Work to be completed: Once you reach the line that holds "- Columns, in" in the listing below, output it and every line after it through the line that holds "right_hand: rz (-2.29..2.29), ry", word for word.

Data excerpt:
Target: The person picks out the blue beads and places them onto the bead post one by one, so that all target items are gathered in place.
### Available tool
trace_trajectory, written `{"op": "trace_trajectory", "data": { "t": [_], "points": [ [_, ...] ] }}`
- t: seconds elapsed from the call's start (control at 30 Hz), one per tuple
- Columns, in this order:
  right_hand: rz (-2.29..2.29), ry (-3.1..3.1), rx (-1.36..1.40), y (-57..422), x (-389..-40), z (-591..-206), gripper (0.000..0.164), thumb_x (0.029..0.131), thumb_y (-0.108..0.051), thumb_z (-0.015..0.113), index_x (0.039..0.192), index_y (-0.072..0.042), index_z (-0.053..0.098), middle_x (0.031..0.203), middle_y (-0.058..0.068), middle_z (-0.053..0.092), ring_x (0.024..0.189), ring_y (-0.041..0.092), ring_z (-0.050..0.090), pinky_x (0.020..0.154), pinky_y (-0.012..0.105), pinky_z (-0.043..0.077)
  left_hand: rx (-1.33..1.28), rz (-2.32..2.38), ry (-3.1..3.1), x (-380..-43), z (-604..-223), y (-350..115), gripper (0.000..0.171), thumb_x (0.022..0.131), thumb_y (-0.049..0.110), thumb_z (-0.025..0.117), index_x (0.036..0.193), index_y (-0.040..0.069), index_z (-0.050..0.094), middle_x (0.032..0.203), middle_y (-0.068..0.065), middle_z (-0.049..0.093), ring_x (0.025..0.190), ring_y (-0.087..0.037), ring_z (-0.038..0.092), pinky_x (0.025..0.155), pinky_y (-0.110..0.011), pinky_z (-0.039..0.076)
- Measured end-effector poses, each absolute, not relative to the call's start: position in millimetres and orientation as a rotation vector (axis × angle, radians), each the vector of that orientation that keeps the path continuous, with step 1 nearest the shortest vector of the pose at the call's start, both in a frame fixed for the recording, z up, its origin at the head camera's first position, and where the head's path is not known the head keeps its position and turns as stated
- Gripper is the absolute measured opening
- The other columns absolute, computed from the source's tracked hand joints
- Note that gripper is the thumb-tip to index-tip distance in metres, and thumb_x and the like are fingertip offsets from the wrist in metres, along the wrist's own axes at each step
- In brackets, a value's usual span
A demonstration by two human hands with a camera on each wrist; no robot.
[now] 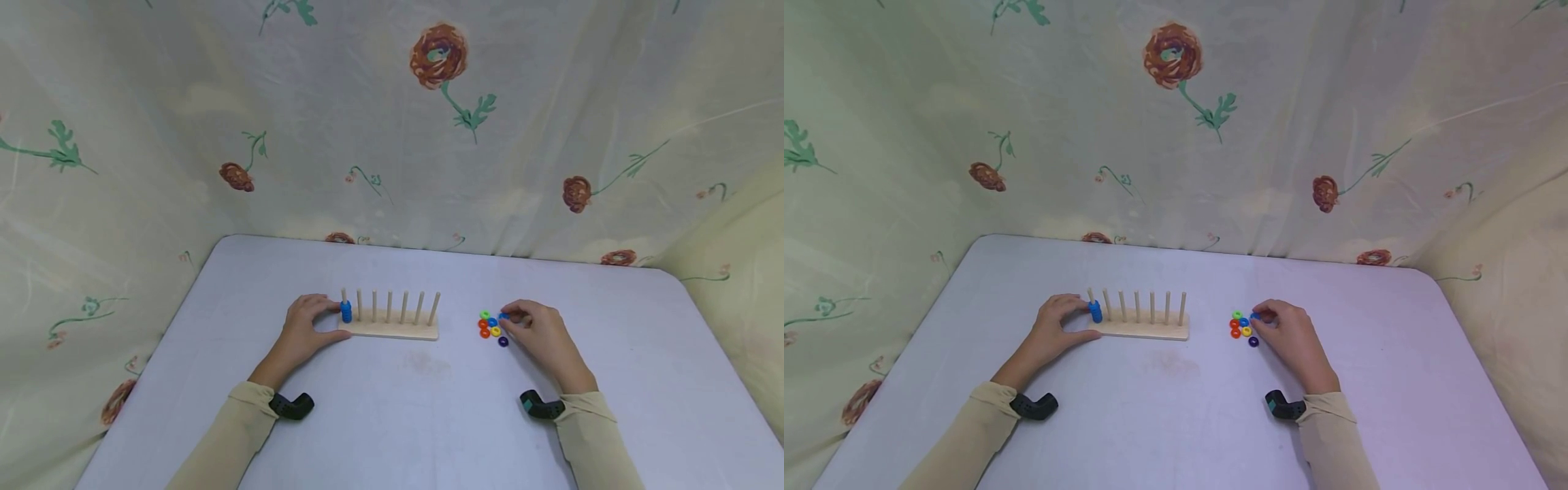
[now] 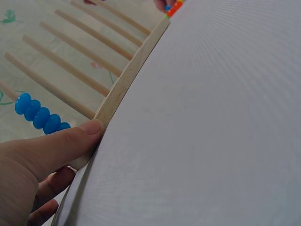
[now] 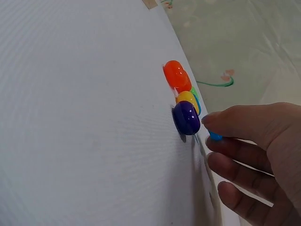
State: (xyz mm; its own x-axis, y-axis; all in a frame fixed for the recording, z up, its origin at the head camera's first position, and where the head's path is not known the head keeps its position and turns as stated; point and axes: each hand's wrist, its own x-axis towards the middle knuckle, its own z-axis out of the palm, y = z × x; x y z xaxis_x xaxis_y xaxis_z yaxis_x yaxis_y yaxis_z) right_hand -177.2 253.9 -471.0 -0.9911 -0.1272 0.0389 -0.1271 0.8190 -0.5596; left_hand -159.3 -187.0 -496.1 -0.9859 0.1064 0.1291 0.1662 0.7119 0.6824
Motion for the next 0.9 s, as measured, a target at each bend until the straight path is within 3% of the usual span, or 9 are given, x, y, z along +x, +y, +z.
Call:
{"op": "trace_trajectory", "data": {
  "t": [0.9],
  "points": [
    [-0.91,3.037,-0.313,253.2,-178.2,-467.6,0.024,0.095,-0.016,0.075,0.118,-0.01,0.077,0.107,0.009,0.076,0.088,0.021,0.063,0.074,0.027,0.052,-0.235,-1.145,-2.826,-160.1,-496.1,-187.7,0.057,0.074,0.032,0.094,0.123,0.009,0.074,0.137,-0.015,0.066,0.139,-0.035,0.048,0.123,-0.061,0.027]
  ]
}}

Answer to the exercise:
- Columns, in this order:
  right_hand: rz (-2.29..2.29), ry (-3.1..3.1), rx (-1.36..1.40), y (-57..422), x (-389..-40), z (-591..-206), gripper (0.000..0.164), thumb_x (0.029..0.131), thumb_y (-0.108..0.051), thumb_z (-0.015..0.113), index_x (0.039..0.192), index_y (-0.072..0.042), index_z (-0.053..0.098), middle_x (0.031..0.203), middle_y (-0.058..0.068), middle_z (-0.053..0.092), ring_x (0.024..0.189), ring_y (-0.041..0.092), ring_z (-0.050..0.090), pinky_x (0.020..0.154), pinky_y (-0.012..0.105), pinky_z (-0.043..0.077)

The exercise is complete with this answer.